*INSTRUCTIONS FOR THE TASK*
Nothing but the data, repeated exactly, belongs in the answer.

----

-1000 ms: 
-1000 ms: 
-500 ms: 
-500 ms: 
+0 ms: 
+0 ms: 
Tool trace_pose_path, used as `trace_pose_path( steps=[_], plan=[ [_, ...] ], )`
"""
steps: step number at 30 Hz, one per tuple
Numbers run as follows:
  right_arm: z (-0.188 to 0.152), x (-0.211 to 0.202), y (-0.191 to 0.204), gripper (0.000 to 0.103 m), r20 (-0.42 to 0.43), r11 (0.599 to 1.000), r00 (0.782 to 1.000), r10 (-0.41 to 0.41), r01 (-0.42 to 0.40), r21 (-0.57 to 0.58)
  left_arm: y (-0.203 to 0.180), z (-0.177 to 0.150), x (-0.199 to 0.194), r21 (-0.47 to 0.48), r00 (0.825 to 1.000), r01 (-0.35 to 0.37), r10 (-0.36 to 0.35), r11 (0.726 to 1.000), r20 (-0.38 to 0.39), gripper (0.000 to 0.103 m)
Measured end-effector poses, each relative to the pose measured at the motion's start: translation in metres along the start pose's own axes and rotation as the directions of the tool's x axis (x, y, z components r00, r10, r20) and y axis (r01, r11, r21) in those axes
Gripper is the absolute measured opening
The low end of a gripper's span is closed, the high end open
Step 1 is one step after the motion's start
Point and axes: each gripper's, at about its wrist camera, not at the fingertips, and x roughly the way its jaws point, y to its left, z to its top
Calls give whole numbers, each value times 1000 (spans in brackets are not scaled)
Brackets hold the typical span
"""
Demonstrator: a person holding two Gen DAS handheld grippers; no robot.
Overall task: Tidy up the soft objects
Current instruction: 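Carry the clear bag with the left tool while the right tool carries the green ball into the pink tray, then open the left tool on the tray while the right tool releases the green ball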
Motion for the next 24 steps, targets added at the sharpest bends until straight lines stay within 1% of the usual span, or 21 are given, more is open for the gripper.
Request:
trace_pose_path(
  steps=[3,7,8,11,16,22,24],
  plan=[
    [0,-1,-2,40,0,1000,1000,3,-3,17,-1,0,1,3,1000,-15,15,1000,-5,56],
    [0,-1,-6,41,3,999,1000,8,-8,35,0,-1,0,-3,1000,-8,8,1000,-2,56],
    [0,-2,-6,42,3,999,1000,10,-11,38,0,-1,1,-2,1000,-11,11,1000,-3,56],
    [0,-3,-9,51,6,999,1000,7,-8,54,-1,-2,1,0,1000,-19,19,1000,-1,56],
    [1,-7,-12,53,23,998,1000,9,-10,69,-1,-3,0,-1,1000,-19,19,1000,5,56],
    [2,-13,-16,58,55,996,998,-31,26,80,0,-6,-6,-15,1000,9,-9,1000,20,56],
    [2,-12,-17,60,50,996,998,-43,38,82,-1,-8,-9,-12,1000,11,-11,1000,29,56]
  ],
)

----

*EXERCISE OUTPUT*
-1000 ms: 
-1000 ms: 
-500 ms: 
-500 ms: 
+0 ms: 
+0 ms: 
Tool trace_pose_path, used as `trace_pose_path( steps=[_], plan=[ [_, ...] ], )`
"""
steps: step number at 30 Hz, one per tuple
Numbers run as follows:
  right_arm: z (-0.188 to 0.152), x (-0.211 to 0.202), y (-0.191 to 0.204), gripper (0.000 to 0.103 m), r20 (-0.42 to 0.43), r11 (0.599 to 1.000), r00 (0.782 to 1.000), r10 (-0.41 to 0.41), r01 (-0.42 to 0.40), r21 (-0.57 to 0.58)
  left_arm: y (-0.203 to 0.180), z (-0.177 to 0.150), x (-0.199 to 0.194), r21 (-0.47 to 0.48), r00 (0.825 to 1.000), r01 (-0.35 to 0.37), r10 (-0.36 to 0.35), r11 (0.726 to 1.000), r20 (-0.38 to 0.39), gripper (0.000 to 0.103 m)
Measured end-effector poses, each relative to the pose measured at the motion's start: translation in metres along the start pose's own axes and rotation as the directions of the tool's x axis (x, y, z components r00, r10, r20) and y axis (r01, r11, r21) in those axes
Gripper is the absolute measured opening
The low end of a gripper's span is closed, the high end open
Step 1 is one step after the motion's start
Point and axes: each gripper's, at about its wrist camera, not at the fingertips, and x roughly the way its jaws point, y to its left, z to its top
Calls give whole numbers, each value times 1000 (spans in brackets are not scaled)
Brackets hold the typical span
"""
Demonstrator: a person holding two Gen DAS handheld grippers; no robot.
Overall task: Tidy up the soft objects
Current instruction: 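Carry the clear bag with the left tool while the right tool carries the green ball into the pink tray, then open the left tool on the tray while the right tool releases the green ball
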Motion for the next 24 steps, targets added at the sharpest bends until straight lines stay within 1% of the usual span, or 21 are given, more is open for the gripper.
Request:
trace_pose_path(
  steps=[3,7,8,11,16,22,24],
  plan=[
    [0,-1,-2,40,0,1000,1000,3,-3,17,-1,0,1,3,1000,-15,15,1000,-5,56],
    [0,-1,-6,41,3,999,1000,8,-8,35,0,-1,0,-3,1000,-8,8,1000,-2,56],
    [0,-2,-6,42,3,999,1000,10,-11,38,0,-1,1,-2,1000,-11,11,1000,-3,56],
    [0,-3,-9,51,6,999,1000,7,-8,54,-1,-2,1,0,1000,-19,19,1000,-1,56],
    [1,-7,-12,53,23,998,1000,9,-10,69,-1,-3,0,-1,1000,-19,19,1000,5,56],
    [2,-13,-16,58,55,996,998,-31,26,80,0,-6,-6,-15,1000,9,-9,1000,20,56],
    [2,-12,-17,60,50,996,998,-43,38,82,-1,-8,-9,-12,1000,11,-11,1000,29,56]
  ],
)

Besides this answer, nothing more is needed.